▶ _What needs to be done_: Exactly the lines below from the line with "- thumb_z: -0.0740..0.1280" through the line with "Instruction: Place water" must make up the answer, both ends included and pictures left out.
..........
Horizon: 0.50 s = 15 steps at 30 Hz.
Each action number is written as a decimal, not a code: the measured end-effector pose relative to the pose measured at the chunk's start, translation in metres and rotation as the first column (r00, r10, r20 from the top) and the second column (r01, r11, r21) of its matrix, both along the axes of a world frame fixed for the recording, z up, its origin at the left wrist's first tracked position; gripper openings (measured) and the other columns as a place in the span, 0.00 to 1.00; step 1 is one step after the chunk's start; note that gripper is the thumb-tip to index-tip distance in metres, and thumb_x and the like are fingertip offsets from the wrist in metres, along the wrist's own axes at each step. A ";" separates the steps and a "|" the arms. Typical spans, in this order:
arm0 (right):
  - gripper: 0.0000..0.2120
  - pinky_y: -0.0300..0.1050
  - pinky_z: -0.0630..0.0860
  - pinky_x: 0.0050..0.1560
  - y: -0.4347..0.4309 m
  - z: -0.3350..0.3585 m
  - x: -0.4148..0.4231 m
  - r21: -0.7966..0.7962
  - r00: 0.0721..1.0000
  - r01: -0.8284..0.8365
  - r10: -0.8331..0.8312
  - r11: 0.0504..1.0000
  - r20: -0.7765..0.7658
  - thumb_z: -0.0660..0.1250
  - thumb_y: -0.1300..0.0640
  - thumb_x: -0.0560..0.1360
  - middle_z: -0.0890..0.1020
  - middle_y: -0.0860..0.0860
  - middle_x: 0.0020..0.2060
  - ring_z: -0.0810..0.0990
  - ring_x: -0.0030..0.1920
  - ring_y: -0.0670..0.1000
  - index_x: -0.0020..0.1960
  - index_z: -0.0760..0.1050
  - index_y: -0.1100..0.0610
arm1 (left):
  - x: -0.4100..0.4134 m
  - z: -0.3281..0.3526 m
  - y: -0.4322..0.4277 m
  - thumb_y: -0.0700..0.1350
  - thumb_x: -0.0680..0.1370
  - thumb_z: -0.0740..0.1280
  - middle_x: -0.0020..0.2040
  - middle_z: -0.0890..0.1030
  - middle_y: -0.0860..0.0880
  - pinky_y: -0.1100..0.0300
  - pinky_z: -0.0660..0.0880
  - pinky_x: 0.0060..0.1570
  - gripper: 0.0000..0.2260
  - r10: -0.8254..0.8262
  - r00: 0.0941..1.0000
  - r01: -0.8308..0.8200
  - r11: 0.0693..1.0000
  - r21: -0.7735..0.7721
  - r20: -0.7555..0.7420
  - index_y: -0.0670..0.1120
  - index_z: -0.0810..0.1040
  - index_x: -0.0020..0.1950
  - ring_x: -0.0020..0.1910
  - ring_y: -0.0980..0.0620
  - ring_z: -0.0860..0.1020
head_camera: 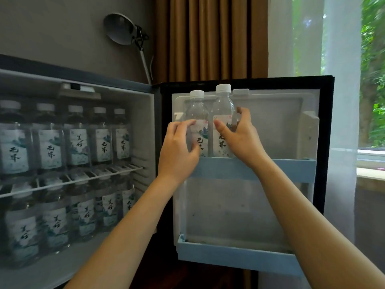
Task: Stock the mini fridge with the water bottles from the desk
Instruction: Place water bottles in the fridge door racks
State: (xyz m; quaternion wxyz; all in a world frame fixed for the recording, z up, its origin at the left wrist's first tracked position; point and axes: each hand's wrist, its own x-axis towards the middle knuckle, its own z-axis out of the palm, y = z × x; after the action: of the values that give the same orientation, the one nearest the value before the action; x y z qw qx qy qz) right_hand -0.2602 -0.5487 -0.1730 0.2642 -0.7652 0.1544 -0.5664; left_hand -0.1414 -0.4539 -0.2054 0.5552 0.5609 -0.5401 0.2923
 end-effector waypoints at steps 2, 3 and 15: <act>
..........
▶ _Output of the exercise_:
  - thumb_z: -0.0740..0.1280
  - middle_x: -0.0020..0.2040
  - middle_z: -0.0890..0.1030
  - middle_y: -0.0860..0.0880
  - pinky_y: -0.1100..0.0300
  - pinky_z: -0.0660..0.0880
  - pinky_x: 0.0060..0.1570
  - gripper: 0.0000..0.2260
  - r10: -0.8254..0.8262
  - r00: 0.0941..1.0000
  - r01: -0.8308..0.8200
  - r11: 0.0693..1.0000
  - r21: -0.7735..0.7721
  - r20: -0.7555..0.7420
  - index_y: -0.0670..0.1120
  - index_z: -0.0810..0.1040
  - index_x: -0.0020..0.1950
  - ring_x: -0.0020..0.1910
  - ring_y: -0.0980..0.0620
  - ring_z: -0.0860..0.1020
head_camera: 
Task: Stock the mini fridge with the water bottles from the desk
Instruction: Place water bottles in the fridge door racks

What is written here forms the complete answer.